The bad news is that it's yet another "history/log" type of table where the data never changes but, if you're doing nightly backups, you're backing up data that will never change, every night.  They didn't even consider using the COMPRESS function, which would whittle things down by about 2/3rds the size. 

The other bad news is that the number of emails per day is growing.  The xxxx table occupied 110 GB just a few short months ago... it now sits at 147 GB.  That's about 1/7th of a TB.

The good news is, the load on our backups for this table is trivial compared to our other systems and we're in the planning stages for changing from Nightly FULL and conditional 30 minute transaction log file backups to only Weekly FULL backups, Nightly DIF backups, and the current conditional 30 minute transaction log file backups.

For those interested, "conditional" means only if something was added to the log file.

Anyway, thanks to Nic for the reply and I hope this helps others.

BTW... anyone that does UNIX TimeStamp conversions using /1000 because of milliseconds is doing it incorrectly.  It's a part of the "2038" problem, most make a mistake and it becomes DATETIME, and that causes a rounding issue that can sometimes take you into the next day.  The proper conversion (which I actually started writing an article about a couple of weeks ago because so many people are doing it incorrectly) in SQL Server/T-SQL is ....

SELECT Converted = DATEADD(ms,Created_TimeStamp%86400000,DATEADD(dd,Created_TimeStamp/86400000,CONVERT(DATETIME2(3),'1970')))
,Created_TimeStamp --for a visual comparison
FROM dbo.AO_2C4E5C_MAILITEM
;

If you neglect to use the CONVERT in that, you'll end up with DATETIME, which will produce rounding errors whenever the units part of the UNIX TimeStamp is a "9".

Like Nic Brough _Adaptavist_ likes this

This is one of the things I think Mike and Scott didn't plan for, it feels like they weren't expecting the level of success they've had, and they never imagined people would use Jira systems on the scale a lot of us do in the long run. 

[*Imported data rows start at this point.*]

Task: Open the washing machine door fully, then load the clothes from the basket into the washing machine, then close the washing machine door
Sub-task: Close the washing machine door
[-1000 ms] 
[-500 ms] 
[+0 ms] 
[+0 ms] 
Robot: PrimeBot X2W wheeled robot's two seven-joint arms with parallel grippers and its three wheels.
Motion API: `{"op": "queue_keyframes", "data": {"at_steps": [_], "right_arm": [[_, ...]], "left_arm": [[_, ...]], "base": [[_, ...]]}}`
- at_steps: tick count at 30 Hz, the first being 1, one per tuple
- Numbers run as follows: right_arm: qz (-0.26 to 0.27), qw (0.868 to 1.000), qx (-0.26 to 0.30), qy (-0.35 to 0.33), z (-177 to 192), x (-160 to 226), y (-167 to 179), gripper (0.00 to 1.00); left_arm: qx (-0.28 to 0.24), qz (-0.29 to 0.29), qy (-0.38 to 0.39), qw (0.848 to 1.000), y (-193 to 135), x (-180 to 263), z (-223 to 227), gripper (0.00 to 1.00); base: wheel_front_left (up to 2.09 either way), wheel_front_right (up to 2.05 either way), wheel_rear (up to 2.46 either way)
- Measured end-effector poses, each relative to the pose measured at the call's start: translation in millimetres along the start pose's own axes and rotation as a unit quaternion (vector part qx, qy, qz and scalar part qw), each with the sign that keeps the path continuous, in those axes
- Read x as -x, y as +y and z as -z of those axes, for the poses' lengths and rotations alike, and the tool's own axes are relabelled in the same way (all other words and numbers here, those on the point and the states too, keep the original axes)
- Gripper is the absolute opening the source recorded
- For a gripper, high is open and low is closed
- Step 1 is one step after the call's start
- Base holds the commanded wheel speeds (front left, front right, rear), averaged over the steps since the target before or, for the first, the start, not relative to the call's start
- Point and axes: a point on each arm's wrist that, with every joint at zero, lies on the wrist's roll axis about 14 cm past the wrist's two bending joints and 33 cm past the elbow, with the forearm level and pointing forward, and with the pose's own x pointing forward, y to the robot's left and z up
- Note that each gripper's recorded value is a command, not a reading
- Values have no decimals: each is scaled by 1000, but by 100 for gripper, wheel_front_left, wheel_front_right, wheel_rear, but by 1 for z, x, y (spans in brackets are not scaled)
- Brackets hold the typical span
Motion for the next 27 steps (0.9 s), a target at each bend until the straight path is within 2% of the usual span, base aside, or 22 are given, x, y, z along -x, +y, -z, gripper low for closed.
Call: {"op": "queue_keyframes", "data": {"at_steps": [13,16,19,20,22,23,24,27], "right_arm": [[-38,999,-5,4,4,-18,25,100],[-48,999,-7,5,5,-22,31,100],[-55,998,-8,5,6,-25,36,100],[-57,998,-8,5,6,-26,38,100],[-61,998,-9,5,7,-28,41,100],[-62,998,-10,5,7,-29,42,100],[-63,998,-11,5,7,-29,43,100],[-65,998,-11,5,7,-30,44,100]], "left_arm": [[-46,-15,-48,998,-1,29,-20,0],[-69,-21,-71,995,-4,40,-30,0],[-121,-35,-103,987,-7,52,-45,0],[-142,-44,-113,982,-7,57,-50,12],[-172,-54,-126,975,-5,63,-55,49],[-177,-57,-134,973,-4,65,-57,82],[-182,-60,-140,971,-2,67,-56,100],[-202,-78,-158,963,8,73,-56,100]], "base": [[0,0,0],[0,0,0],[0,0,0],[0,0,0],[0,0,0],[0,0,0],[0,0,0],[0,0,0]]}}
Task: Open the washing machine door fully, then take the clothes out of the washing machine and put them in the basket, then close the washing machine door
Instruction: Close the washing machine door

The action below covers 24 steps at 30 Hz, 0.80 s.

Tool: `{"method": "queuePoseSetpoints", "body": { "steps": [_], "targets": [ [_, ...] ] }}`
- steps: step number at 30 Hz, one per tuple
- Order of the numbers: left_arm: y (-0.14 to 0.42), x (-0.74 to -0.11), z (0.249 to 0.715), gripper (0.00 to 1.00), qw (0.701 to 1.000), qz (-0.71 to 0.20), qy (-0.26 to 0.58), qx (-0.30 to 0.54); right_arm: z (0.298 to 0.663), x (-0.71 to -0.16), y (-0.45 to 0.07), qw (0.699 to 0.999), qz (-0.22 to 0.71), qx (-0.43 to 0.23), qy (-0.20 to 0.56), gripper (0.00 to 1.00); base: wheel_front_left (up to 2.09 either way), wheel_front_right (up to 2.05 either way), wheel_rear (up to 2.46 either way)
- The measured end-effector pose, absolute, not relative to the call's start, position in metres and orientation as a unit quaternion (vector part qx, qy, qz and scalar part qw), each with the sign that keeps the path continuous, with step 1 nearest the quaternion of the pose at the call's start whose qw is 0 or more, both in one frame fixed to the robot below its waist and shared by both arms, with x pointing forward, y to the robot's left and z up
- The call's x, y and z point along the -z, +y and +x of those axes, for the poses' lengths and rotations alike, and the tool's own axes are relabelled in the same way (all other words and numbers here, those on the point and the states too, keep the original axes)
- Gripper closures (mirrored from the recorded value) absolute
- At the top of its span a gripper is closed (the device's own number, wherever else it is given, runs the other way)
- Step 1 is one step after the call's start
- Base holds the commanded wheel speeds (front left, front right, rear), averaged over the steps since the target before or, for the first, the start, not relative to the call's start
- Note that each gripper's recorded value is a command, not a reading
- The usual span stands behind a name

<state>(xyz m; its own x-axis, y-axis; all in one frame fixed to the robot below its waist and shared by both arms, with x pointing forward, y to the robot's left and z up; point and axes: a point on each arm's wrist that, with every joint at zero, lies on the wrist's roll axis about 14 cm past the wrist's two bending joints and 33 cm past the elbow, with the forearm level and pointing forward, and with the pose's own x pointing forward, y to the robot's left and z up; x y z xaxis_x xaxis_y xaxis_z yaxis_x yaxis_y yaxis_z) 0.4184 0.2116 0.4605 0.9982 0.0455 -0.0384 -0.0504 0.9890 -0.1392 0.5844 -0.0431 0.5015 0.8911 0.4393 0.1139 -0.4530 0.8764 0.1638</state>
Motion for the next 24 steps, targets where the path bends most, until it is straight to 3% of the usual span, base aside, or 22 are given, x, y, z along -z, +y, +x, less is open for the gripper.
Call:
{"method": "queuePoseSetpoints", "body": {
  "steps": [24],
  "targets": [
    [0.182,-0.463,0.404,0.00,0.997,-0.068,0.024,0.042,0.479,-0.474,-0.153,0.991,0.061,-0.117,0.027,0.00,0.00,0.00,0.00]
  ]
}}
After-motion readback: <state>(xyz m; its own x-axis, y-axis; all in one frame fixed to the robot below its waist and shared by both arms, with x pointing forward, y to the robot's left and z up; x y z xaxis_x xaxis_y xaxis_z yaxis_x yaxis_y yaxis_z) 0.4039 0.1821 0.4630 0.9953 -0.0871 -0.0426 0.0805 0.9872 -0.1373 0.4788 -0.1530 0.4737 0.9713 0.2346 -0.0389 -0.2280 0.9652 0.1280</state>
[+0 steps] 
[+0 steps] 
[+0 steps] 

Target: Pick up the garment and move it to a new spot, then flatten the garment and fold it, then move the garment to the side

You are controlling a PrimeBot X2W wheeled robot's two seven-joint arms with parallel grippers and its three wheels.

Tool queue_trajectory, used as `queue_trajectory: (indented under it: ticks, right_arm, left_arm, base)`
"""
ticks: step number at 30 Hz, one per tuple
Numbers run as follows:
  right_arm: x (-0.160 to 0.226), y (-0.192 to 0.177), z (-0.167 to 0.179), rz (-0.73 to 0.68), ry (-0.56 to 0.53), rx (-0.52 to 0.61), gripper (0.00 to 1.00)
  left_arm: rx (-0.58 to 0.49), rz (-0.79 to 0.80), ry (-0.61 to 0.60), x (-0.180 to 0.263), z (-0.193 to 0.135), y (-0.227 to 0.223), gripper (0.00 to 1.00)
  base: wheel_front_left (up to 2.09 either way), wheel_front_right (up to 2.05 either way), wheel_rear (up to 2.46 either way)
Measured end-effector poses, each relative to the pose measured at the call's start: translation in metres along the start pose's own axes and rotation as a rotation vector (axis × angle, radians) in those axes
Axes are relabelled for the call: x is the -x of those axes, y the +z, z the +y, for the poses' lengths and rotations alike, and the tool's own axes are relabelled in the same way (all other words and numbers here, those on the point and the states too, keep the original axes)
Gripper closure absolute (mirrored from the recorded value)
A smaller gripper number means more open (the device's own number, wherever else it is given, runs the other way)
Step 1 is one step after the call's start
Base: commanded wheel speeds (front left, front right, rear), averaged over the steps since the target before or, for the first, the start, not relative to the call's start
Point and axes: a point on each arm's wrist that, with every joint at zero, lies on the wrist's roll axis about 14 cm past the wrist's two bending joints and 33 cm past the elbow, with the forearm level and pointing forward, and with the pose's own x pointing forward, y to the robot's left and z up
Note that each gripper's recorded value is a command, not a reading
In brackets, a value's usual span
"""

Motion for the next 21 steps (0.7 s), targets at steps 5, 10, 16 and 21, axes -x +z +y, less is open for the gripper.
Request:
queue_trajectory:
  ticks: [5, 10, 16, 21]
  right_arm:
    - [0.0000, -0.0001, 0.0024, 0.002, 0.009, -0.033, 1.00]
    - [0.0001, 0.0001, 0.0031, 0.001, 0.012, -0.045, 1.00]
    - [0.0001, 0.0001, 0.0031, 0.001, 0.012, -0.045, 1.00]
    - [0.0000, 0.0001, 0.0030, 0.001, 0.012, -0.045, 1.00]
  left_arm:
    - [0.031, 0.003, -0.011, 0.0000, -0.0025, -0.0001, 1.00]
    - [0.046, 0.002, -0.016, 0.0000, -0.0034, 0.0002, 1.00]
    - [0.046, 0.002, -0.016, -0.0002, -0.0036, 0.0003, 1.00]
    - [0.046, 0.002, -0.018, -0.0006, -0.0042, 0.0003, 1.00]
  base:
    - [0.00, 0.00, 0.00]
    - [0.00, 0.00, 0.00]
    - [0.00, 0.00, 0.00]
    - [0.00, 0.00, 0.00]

I don't blame them.  I've done the same.  As your product grows, there's always something more important to look at.

The short way I explain it - Jira uses a database as a data store.  It doesn't make use of anything more than the most basic functions of a database, and doesn't think about how it could do it better! 

I will say that Jira is pretty awesome and I don't pass out compliments easily.  It has some "nuances" that take some getting used to (I hated it at first) but it's real handy when it comes to projects, project management, and project reporting.  The interface with Tempo also works a treat.  There's nuances there, as well, but I don't know software that doesn't.  If you look at (for example), MS Word and Excel, they still have problems that have existed since Bill Gates got Blue screened trying to give a demo in Boston in the '80's.  (I was actually there when it happened).